America the Collectivist.

I have been reading Ian Toll’s book Pacific Crucible about the war in the Pacific from 1941-1942 and I came across an interesting fact. The Allied forces did not seem to think that Japan could train excellent pilots because of the lack of individualism exhibited within Japanese culture at the time. The Allies were very wrong of course, but this question of individualism had me thinking about life today in the United States. Can we still claim individualism as a strong trait in the country today? I would answer with an astounding, “No.” You might be thinking, “Whatever could you mean? School taught me that everyone is unique and special.” Yeah, they told me that when I was in elementary school too; however, I have come to same profound conclusion stated within The Incredibles, “When everyone’s special, no one will be.” This is a very true statement and one that amply puts the argument of individualism vs. collectivism square in the minds of the young and old alike (because, let’s face it, The Incredibles was a great movie enjoyed by all ages).

Still not convinced? Let’s look at how the education system in this country has been acting as of late toward those individuals who dare think differently or question the academic status quo or consensus. The first example is of a Columbia State Community College general psychology professor who forced her students to wear “Rainbow Coalition” pins and noted that anyone who opposed homosexuality is a bigot. Another example is the secret removal of a pro-life display by the University of Alabama.
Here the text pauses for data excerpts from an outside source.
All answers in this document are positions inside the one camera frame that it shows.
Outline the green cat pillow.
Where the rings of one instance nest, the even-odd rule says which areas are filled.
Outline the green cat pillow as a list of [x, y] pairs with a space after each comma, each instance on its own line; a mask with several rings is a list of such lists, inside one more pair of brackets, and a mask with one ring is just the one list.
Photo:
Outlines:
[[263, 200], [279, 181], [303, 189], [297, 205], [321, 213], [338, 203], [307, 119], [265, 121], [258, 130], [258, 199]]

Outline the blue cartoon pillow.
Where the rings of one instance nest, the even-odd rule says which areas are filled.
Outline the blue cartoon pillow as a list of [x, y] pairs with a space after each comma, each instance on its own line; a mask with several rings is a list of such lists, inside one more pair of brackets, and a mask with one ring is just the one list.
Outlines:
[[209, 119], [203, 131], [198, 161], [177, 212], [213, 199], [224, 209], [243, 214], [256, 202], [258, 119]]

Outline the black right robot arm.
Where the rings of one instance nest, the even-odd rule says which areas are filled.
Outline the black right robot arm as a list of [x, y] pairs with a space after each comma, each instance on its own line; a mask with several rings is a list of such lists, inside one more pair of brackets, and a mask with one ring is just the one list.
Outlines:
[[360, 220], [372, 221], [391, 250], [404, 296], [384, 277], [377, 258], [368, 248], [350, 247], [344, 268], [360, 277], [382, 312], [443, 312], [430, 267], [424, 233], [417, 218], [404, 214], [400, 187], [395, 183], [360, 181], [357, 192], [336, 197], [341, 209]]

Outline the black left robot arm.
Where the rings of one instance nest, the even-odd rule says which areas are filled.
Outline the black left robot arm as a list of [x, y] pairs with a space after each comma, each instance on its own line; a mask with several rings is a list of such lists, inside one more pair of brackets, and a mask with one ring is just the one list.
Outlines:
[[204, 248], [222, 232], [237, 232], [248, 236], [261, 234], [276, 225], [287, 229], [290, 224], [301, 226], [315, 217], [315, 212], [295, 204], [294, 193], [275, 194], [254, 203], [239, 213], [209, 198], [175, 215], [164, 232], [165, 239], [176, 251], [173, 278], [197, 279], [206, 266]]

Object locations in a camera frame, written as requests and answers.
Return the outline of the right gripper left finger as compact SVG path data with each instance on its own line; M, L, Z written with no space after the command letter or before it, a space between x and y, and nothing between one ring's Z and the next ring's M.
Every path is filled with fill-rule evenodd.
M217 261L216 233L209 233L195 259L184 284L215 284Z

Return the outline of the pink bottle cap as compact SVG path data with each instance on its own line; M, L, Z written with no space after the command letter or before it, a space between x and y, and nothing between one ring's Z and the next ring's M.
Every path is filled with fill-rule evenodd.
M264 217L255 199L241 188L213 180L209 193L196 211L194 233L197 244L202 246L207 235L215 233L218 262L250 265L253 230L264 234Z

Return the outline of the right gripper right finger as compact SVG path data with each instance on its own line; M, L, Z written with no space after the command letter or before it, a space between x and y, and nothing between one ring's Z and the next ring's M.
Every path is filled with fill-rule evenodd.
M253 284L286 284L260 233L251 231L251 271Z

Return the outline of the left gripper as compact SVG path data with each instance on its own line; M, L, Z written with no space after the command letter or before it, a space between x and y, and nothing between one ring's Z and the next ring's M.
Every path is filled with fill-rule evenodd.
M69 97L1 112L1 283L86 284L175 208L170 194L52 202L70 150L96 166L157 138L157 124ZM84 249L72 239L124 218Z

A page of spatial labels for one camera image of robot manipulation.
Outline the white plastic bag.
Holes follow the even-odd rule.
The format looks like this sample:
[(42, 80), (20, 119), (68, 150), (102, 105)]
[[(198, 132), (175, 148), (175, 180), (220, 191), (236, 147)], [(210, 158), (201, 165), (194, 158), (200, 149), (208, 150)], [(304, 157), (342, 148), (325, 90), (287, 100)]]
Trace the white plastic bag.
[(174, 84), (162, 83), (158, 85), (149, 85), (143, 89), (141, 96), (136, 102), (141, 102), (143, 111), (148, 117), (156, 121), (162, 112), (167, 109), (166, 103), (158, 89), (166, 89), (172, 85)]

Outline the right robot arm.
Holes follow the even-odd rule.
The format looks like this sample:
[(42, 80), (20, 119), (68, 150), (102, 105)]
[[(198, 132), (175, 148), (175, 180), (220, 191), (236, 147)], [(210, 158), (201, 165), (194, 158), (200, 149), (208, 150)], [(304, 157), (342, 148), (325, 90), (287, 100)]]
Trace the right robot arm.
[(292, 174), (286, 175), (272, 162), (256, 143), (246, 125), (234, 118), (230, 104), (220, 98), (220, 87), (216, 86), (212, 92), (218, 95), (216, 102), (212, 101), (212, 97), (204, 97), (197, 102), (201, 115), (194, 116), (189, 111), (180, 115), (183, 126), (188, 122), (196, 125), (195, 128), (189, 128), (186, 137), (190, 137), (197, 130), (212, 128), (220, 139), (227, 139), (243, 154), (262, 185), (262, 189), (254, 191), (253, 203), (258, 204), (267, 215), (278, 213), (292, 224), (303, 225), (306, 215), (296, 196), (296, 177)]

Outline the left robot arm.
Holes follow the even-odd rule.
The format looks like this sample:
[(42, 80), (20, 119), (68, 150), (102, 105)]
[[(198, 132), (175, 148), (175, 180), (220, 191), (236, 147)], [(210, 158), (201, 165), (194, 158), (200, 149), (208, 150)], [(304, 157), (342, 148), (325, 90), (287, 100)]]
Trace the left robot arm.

Yet another instance involves the bullying of a 15 year old high school student by teachers because of his conservative beliefs. The last incident involves a North Carolina teacher who said it was against the law to criticize president Obama in answer to opposition of her comments about the president. I could on and on with story after story, but you get the point. Coupled with the report by the American Council of Trustees and Alumni (ACTA) that the top 25 liberal arts colleges are guilty of restricting free speech, do any of these cases sound like they are meant to encourage free and individual thought? No, it sounds more like there is encouragement of support for only one world view and it definitely is not a view of freedom and liberty.

What does every one of these examples of educator intimidation have in common? The professors and teachers are all leftists. When looking up the definition for leftist on Wikipedia (I wouldn’t recommend it), I found the most ridiculous definition as one who supports social equality with the Right Wing supporting social inequality. Isn’t Wikipedia’s bias just wonderful?  Merriam-Webster dictionary defines the left wing as “the part of a political group that consists of people who support liberal or socialist ideas and policies.” Thus, a leftist is one who holds to this world view.

While the leftist might support social and economic equality, equality does not always correlate with the terms liberty or fairness. Government subsidies, themselves originated from left-leaning social programs, are even noted by Revkin (2010) in the New York Times as lacking fairness for certain energy firms while promoting others. Additionally, the Soviet Union sacrificed freedom and standard of living for its own version of “equality.” McClelland (2014) states that Communism under the Soviets failed to motivate the workers to produce enough goods to promote a high standard of living.       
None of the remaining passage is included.